→ WHAT THIS TASK INVOLVES
Which lines below contain "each"? Pull them out.

→ DATASET SECTION
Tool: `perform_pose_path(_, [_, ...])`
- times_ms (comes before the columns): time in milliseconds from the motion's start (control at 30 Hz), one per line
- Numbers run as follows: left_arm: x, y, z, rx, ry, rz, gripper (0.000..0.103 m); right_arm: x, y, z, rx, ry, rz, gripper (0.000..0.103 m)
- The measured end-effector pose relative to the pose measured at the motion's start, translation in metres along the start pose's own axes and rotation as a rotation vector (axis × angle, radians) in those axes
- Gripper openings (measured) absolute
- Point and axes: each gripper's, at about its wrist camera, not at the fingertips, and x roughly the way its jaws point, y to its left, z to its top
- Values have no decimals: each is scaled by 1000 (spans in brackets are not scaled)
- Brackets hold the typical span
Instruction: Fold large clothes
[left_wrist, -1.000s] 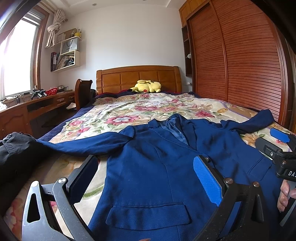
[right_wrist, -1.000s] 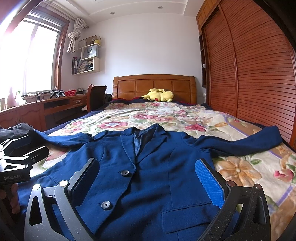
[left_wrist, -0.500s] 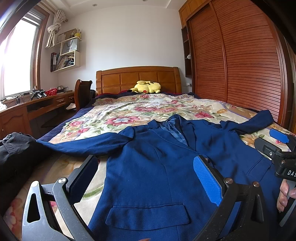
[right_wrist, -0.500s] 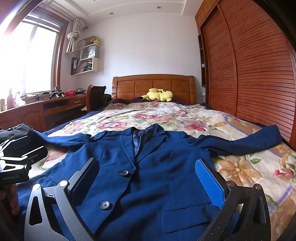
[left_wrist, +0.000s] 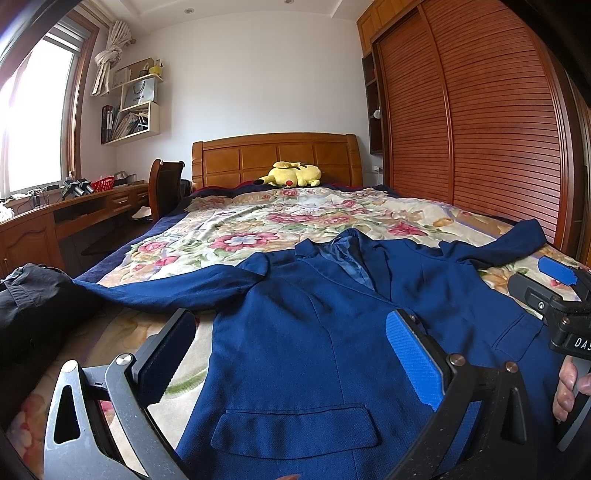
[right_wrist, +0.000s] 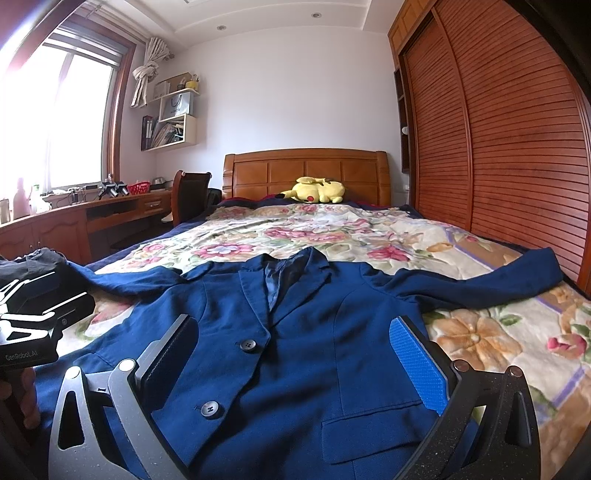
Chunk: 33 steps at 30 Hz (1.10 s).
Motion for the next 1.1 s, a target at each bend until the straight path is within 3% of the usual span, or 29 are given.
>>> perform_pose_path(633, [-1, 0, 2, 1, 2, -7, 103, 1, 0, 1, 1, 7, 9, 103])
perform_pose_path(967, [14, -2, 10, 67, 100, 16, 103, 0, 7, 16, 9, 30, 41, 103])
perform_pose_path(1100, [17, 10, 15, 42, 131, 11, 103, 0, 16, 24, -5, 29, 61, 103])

→ EXPECTED OUTPUT
- Point and axes: each gripper's, at about its wrist camera, not at the fingertips, and x roughly the way its jaws point, y to its left, z to its top
- Values have no decimals: each is scaled by 1000 (spans in brackets are not scaled)
Motion for the next 1.1 s, a target at each bend until the straight path is within 3% of the usual span, or 29 are given.

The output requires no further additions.